Week 7- Winners, Losers, and Patrick

Halftime of the 10th season of Man Law. What a glorious 7 weeks its been for a few of us (myself mostly bitcccccheeezzzz), but for others, this season has been like that IT clown movie people are obsessed with. *RANT* I don’t understand how/why people are obsessed with anything related to clowns or clowning (or acting like a naffy idiot). A grown man, or worse a child, wearing facepaint and oversized baggy clothes? C’mon get a damn hobby. *END OF RANT* I have also included my thoughts if you are “winning” or “losing” thus far this season based on record, player potential, & overall swag.

Take this personally.

Anyways- I don’t really have any other options to force on you this week so lets get right into the recap.
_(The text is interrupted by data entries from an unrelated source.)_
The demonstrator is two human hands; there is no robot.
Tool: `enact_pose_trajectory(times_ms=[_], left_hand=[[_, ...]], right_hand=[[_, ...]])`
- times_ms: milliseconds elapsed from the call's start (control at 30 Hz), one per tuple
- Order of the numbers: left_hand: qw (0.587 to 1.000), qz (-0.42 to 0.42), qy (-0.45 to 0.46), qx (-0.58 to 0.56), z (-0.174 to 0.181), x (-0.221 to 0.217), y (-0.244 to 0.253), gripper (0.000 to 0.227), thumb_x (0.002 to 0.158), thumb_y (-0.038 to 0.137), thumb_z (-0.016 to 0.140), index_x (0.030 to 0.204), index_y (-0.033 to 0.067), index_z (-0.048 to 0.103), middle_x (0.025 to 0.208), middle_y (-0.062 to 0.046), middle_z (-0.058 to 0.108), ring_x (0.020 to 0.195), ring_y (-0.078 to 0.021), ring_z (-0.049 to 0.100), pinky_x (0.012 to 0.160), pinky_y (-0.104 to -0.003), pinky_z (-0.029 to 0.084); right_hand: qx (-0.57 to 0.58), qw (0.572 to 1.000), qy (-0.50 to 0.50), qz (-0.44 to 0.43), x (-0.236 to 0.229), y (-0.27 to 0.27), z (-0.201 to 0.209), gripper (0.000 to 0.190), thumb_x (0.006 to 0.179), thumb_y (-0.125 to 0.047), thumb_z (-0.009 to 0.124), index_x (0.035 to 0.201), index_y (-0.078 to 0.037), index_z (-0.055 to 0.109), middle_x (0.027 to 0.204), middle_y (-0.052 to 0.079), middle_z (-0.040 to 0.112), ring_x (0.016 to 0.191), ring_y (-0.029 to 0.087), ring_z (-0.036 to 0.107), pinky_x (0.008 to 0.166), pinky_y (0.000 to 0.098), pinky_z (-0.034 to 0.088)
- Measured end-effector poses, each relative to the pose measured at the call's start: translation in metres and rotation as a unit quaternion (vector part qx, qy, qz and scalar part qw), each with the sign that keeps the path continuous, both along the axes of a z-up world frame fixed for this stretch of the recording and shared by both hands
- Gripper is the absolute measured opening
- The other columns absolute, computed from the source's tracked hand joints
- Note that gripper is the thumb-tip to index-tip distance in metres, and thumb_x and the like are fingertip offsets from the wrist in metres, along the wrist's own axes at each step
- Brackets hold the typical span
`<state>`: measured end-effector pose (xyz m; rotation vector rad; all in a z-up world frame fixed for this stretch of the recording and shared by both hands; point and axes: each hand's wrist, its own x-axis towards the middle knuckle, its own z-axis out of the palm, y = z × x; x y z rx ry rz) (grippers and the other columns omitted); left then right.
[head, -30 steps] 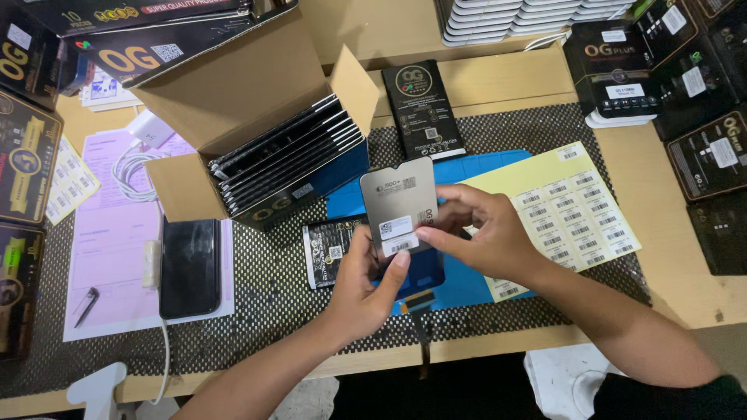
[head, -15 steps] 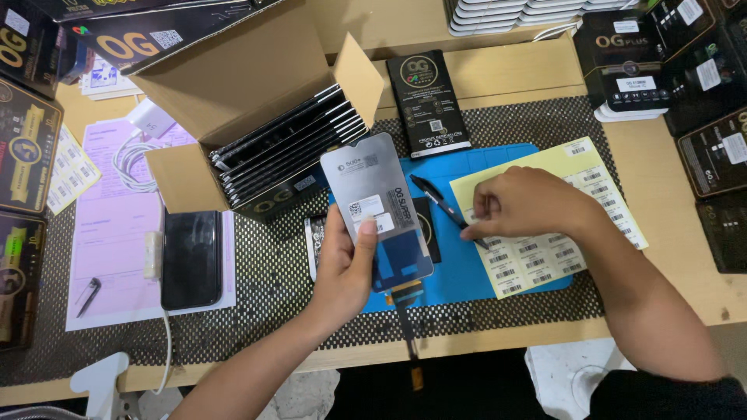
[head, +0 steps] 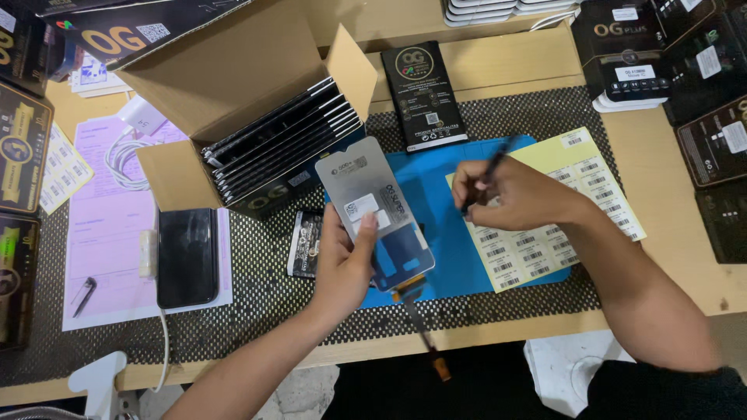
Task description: The person repeatedly picks up packaged electronic items, writes on them with a pen, and places them into a cardboard box. The person also removes items from plastic sleeves and applies labels from a sheet to the packages.
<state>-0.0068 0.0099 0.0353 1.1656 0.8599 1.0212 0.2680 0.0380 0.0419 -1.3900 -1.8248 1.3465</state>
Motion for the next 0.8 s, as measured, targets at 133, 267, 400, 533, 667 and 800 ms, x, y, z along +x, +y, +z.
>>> enact_pose_trajectory(times_ms=[133, 267, 400, 533, 667, 800], left_hand=[[0.999, -0.026, -0.024, -0.018, -0.010, 0.003, -0.005, 0.027, 0.110, 0.013, 0.037, 0.133, 0.0003, 0.037, 0.099, -0.014, 0.066, 0.087, -0.0171, 0.067, 0.074, -0.035, 0.059], [0.996, -0.082, -0.010, 0.010, -0.026, 0.001, -0.011, 0.045, 0.109, 0.006, 0.028, 0.151, -0.0016, 0.014, 0.136, -0.029, 0.050, 0.134, -0.0478, 0.049, 0.106, -0.059, 0.045], [0.996, -0.086, -0.002, 0.024, -0.015, 0.003, -0.015, 0.045, 0.108, 0.006, 0.029, 0.150, -0.0002, 0.013, 0.131, -0.027, 0.054, 0.127, -0.0380, 0.049, 0.101, -0.054, 0.047], [0.996, -0.077, -0.008, 0.050, -0.005, 0.009, -0.021, 0.041, 0.108, 0.004, 0.031, 0.146, 0.0010, 0.016, 0.122, -0.026, 0.061, 0.117, -0.0239, 0.050, 0.092, -0.045, 0.053], [0.996, -0.033, -0.050, 0.064, -0.018, 0.016, -0.032, 0.053, 0.107, 0.010, 0.040, 0.152, 0.0038, 0.013, 0.148, -0.021, 0.045, 0.138, -0.0246, 0.043, 0.111, -0.039, 0.041], [0.993, -0.010, -0.051, 0.104, -0.017, 0.015, -0.035, 0.063, 0.107, 0.016, 0.044, 0.156, 0.0029, 0.007, 0.164, -0.020, 0.030, 0.153, -0.0274, 0.033, 0.126, -0.039, 0.030]], right_hand=[[0.069, 0.991, 0.114, 0.019, -0.012, -0.003, -0.011, 0.019, 0.076, 0.007, 0.067, 0.082, -0.006, 0.055, 0.083, 0.011, 0.069, 0.076, 0.020, 0.072, 0.072, 0.0390, 0.064], [0.138, 0.975, 0.170, -0.040, -0.032, -0.011, -0.024, 0.022, 0.080, 0.008, 0.079, 0.082, -0.003, 0.059, 0.085, 0.012, 0.068, 0.076, 0.019, 0.071, 0.072, 0.0345, 0.063], [0.235, 0.950, 0.196, -0.067, -0.062, -0.025, -0.011, 0.021, 0.079, 0.005, 0.084, 0.073, 0.001, 0.063, 0.077, 0.013, 0.072, 0.072, 0.021, 0.077, 0.066, 0.0320, 0.063], [0.287, 0.927, 0.216, -0.110, -0.075, -0.034, -0.050, 0.024, 0.079, 0.003, 0.085, 0.067, 0.001, 0.064, 0.072, 0.011, 0.071, 0.065, 0.020, 0.076, 0.063, 0.0272, 0.062], [0.365, 0.916, 0.119, -0.117, -0.073, -0.044, -0.015, 0.034, 0.087, 0.002, 0.075, 0.060, -0.006, 0.056, 0.072, 0.008, 0.070, 0.064, 0.015, 0.070, 0.061, 0.0225, 0.058], [0.406, 0.903, 0.108, -0.089, -0.078, -0.049, 0.001, 0.031, 0.086, 0.005, 0.072, 0.068, -0.007, 0.049, 0.080, 0.015, 0.072, 0.077, 0.025, 0.080, 0.067, 0.0264, 0.062]])
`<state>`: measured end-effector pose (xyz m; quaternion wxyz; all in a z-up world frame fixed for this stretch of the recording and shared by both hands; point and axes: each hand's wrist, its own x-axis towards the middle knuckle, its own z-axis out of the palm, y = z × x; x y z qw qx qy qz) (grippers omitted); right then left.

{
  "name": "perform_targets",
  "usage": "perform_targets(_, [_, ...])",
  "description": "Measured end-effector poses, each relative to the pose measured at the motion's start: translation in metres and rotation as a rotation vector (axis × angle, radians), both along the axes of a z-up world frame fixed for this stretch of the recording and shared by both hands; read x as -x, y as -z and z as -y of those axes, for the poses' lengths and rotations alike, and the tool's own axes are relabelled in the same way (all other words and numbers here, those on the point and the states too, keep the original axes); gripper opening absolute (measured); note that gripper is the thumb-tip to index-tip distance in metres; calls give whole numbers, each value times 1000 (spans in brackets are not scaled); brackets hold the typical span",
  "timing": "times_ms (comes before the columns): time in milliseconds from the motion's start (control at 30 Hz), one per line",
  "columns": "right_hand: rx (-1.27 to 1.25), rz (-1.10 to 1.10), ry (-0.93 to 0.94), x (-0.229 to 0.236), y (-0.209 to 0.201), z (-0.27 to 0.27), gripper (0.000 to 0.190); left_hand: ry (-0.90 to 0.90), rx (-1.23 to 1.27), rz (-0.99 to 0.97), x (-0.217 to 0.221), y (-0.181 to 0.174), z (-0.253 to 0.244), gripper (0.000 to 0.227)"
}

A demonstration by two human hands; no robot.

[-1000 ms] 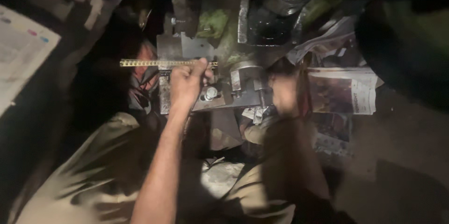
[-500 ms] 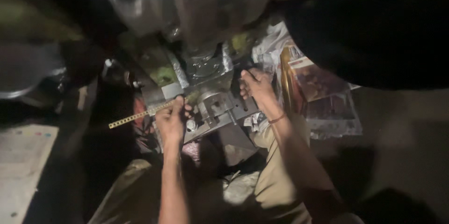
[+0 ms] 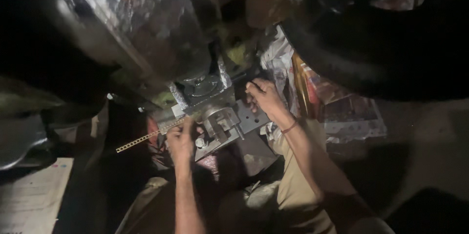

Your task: The person feeds a metal strip into a punch press machine and activates the mechanism by hand to stamp individual metal pieces.

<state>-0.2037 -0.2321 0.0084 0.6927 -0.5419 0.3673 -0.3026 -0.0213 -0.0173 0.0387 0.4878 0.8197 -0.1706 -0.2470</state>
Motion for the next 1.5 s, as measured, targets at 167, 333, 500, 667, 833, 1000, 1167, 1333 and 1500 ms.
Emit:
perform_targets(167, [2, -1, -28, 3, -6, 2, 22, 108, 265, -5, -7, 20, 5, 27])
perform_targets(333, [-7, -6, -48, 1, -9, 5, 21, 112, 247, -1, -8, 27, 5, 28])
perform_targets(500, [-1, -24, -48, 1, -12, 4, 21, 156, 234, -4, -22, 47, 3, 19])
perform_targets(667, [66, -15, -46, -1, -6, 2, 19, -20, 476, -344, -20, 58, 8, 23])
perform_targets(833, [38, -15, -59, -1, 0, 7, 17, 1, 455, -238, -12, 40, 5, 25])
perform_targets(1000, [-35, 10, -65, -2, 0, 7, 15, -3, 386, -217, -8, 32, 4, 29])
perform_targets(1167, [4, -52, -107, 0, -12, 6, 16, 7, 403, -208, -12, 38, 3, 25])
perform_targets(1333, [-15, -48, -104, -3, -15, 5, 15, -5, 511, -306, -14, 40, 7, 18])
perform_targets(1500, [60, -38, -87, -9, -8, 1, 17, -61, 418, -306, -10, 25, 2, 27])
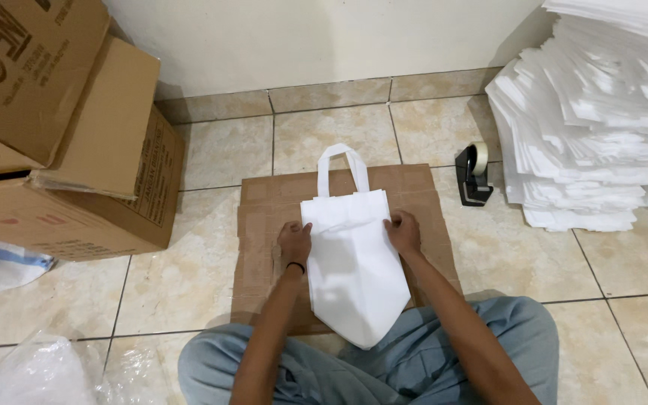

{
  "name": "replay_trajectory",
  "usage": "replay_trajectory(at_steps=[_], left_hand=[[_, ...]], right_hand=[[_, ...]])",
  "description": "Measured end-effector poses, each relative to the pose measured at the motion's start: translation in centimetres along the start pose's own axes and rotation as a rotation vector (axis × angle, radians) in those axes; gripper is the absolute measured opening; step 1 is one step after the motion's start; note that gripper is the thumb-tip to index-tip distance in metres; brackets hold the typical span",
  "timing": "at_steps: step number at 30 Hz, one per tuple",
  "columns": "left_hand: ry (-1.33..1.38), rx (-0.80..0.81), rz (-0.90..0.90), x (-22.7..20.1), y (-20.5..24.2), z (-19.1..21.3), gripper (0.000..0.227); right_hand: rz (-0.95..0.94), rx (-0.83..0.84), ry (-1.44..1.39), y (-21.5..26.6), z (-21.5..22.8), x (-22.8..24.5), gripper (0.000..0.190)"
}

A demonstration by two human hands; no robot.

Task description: The person sits on the floor and repeatedly picks up white plastic bags from a large stack. They fold each bag neatly and place it into a growing pile on a piece of cardboard. The person continues this process, handling the bags one by one.

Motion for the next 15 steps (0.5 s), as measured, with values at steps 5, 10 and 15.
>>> replay_trajectory(at_steps=[5, 10, 15], left_hand=[[-0.217, 0.075, -0.097, 0.1, 4.2, 1.1, 0.04], [-0.176, 0.075, -0.158, 0.9, 3.6, 1.0, 0.038], [-0.096, 0.041, -0.059, 3.4, 0.3, -0.8, 0.029]], right_hand=[[-0.014, 0.165, 0.066, 0.9, -0.6, -2.2, 0.046], [-0.013, 0.197, 0.072, 1.4, -0.8, -2.8, 0.047], [-0.055, 0.196, 0.014, 2.1, 0.6, -0.9, 0.047]])
Point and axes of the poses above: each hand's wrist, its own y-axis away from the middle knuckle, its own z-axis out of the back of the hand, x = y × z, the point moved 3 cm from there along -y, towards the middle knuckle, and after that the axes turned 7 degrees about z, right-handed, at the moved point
Kareem Hunts vs. Freezekiel 28:3

Notice no Amari Cooper?

This game was fun for me to watch hence me writing about it first. Last Thursday I found myself enjoying a Surly Hell while watching an incredible Chiefs and Raiders TNF game. During the first half while I was cursing at Tyreek Hill (whom I have in another league) I was shocked to see not only was Amari Cooper alive, 5 points in 5 weeks, he was murdering the Chiefs secondary for two big scores in the first half. Then I was curious, whom has him? Joe, wisely (no sarcasm here, I would have done the same thing) bench his shit poor 2nd round pick during his 33 point explosion. Joe just can’t catch a break. He had so much promise with Kareem Hunt,and starting 2–0, but as his numbers have become more pedestrian so has Joe’s entire team. Finding himself 4 games back he probably has to win out or go 7–6 to be in the playoff hunt (get it?). On the flip side of the matchup- HOW THE FUCK IS ZEKE STILL PLAYING. I wish I could summarize this court saga but Goodells chase to suspend Zeke is now longer than OJs bronco LA tour. Regardless- the man can still ball. The ‘Boys entire team rebounded against the 49ers propelling Rob to the top of the division. Eric Decker is a funny 2012–2015 start but maybe not in 2017?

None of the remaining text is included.